In order to make a statement about what these observations we need to use confidence intervals rather than just quoting the percentage or result of the trial.

A Confidence Interval is a range of values we are fairly sure our true value lies in i.e. if we asked 30 voters who they voted for and 75% said "Candidate A" what is the range of votes cast for Candidate A across the entire electorate?
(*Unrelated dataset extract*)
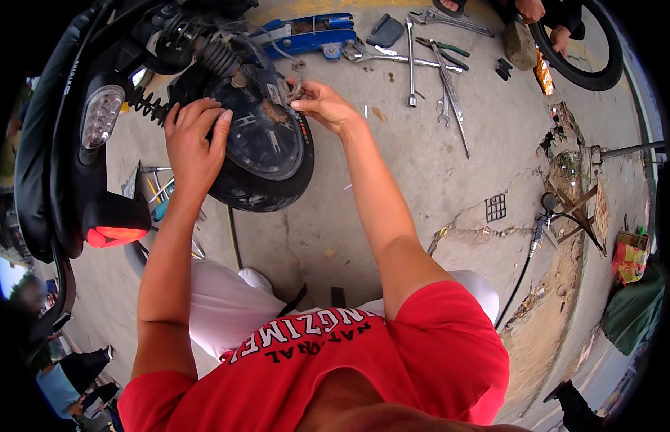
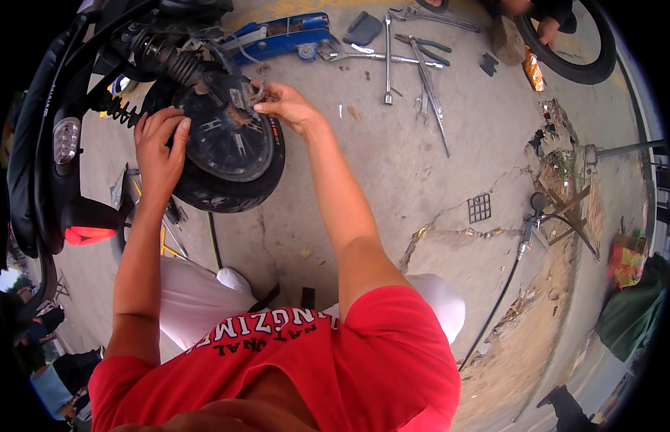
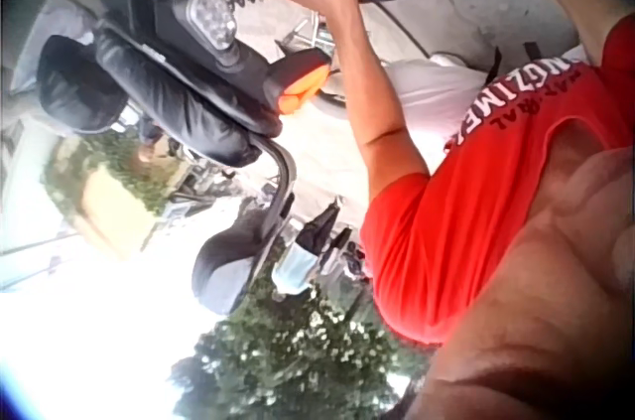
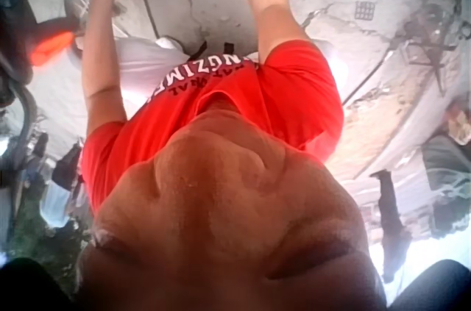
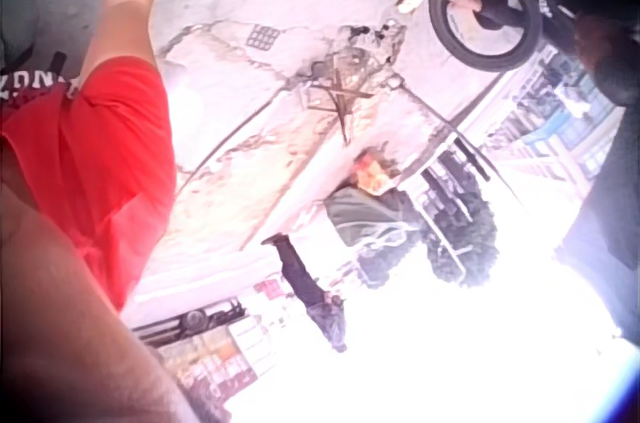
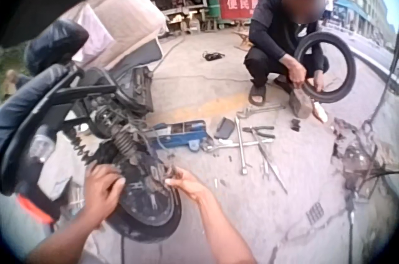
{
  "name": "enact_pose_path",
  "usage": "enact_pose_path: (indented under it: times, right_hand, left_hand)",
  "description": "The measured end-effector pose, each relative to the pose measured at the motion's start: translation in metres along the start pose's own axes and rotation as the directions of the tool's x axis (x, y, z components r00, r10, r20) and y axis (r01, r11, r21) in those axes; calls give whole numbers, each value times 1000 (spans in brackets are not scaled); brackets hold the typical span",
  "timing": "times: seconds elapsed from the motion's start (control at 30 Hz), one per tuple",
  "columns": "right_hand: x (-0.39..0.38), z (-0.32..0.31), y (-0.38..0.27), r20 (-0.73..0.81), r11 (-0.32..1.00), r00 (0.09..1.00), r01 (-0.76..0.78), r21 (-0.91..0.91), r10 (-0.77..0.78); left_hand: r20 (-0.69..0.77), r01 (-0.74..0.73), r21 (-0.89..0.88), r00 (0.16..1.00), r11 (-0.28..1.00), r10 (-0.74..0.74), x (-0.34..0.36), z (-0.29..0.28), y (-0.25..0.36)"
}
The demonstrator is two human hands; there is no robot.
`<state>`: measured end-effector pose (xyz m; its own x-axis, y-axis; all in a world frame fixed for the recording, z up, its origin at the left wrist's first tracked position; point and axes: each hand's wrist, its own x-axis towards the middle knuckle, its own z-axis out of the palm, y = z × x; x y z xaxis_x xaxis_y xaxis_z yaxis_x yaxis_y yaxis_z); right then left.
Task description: The person removes a motorcycle tire, inflates it with an air hose, and then reinstalls it onto the motorcycle. They use a T-handle wrench to tighten the axle nut and secure the wheel.
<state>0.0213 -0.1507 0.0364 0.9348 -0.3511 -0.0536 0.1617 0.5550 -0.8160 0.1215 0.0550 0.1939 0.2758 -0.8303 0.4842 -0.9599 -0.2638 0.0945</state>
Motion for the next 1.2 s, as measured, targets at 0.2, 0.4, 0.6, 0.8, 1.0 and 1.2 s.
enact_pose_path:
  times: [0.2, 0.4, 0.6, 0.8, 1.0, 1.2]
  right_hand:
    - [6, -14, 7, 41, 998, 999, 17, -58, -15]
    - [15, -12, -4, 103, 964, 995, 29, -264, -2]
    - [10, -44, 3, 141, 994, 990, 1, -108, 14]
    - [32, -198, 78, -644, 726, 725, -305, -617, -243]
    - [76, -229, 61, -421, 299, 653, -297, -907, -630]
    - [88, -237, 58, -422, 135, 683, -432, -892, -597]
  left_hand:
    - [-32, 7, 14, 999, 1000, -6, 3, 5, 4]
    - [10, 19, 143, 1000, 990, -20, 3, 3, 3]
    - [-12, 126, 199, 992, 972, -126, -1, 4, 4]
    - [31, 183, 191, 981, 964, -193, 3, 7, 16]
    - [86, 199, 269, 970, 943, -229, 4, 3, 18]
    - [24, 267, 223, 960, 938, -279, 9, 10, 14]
If you would like to know more about confidence intervals, this online resource is a great place to start - https://www.mathsisfun.com/data/confidence-interval.html, but it is not essential to know any more that the background information to make confidence intervals work for you.

### The Idea
I had used confidence intervals several times in work situations to make a statement about the likelihood of something happening based on sample observations and every time I either created the formulae from scratch again in Excel or wrote the Python code again.
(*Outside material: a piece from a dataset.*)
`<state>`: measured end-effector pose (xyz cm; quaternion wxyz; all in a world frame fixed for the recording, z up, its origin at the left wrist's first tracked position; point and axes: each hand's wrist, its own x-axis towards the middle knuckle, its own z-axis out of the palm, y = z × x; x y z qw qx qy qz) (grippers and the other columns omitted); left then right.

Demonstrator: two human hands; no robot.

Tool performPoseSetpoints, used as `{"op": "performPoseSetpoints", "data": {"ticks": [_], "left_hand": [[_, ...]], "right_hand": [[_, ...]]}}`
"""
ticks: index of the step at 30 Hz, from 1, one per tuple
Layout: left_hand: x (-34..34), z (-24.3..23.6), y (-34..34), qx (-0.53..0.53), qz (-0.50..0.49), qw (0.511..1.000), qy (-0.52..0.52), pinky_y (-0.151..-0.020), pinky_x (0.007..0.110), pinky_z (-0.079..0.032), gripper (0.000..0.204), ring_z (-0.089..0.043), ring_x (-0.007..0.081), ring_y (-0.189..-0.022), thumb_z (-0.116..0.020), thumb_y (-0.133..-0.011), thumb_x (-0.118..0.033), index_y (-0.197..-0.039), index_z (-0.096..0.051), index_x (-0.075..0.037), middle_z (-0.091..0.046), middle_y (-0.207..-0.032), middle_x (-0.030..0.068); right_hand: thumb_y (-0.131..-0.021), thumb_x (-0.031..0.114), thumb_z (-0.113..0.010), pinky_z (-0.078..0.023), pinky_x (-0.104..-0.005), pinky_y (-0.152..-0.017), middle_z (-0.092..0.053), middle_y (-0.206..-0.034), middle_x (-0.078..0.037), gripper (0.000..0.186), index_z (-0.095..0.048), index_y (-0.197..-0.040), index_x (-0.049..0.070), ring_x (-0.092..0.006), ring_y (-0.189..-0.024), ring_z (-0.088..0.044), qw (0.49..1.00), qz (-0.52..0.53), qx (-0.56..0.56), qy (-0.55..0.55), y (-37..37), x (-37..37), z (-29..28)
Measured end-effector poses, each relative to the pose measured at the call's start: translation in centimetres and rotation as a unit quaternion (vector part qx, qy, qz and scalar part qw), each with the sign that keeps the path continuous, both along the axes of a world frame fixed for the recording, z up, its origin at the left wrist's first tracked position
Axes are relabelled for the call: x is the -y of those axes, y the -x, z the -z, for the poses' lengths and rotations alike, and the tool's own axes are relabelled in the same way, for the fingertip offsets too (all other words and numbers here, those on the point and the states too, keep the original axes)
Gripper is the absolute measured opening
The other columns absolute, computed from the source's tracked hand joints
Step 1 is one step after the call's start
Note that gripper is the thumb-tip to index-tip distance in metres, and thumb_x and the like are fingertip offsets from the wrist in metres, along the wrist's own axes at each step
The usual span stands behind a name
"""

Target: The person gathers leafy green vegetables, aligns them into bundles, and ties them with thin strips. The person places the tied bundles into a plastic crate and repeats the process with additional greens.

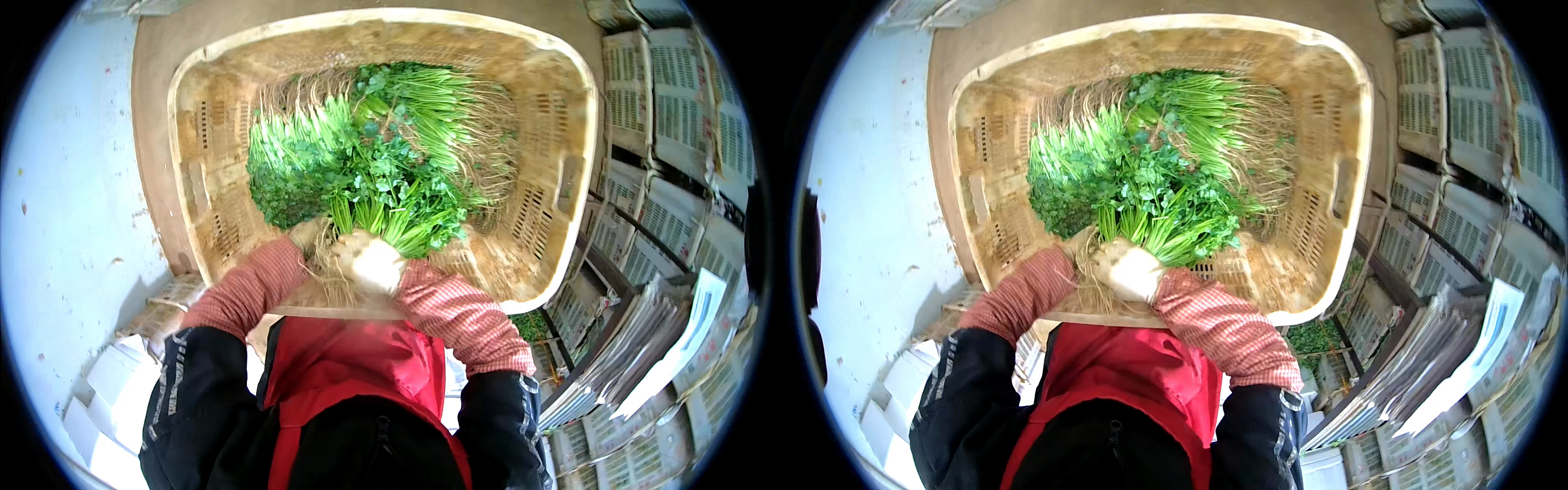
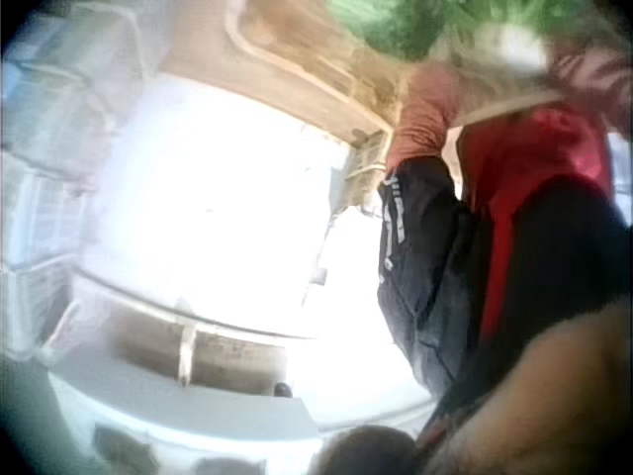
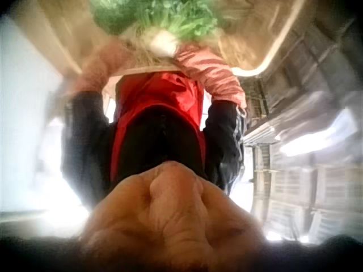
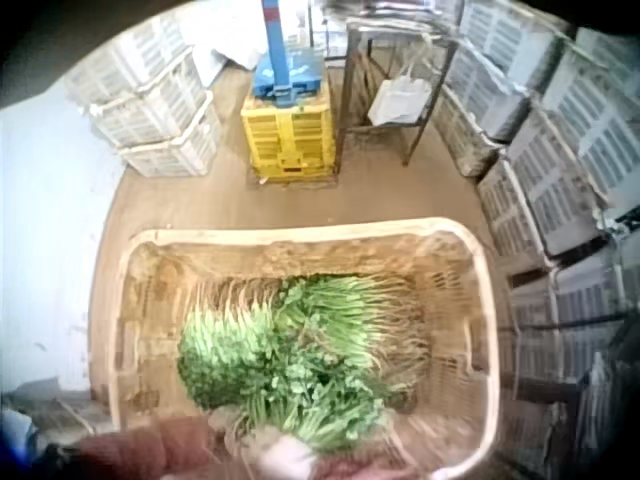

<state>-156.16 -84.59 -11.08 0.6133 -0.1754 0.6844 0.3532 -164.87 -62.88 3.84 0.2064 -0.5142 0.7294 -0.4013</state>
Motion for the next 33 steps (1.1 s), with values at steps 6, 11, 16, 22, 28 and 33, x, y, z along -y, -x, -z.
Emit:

I decided to write an interactive confidence interval calculator in Jupyter that I could just re-use next time I needed to do the same thing which led to the code and to this article

### Let's Get Started!
To begin with we need to import some libraries which we are going to use to build our calculator ...

In [1]:
from ipywidgets import interact, interactive, fixed, interact_manual
import ipywidgets as widgets
import scipy.stats as stats
import numpy as np
import pandas as pd

pd.set_option("max_colwidth", 150)

### A Quick Refresher on the Formulae
The formulae for confidence intervals look scary but as a non-statistician I can say that they are not too horrendous. If you would like a more in-depth review of how they work please take a look at another of my articles that goes through the detail - https://grahamharrison-86487.medium.com/hypothesis-testing-in-python-made-easy-7a60e8c27a36.

To review the essentials though there are just two formulae we are going to implement in Jupyter and Python, one for normal distributions and one for binomial distributions. 

The formula for normal distribution will be used for all normal distributions, for example the distribution of male shoe size in the UK or the distribution of end-of-year test scores for a group of students studying an online course.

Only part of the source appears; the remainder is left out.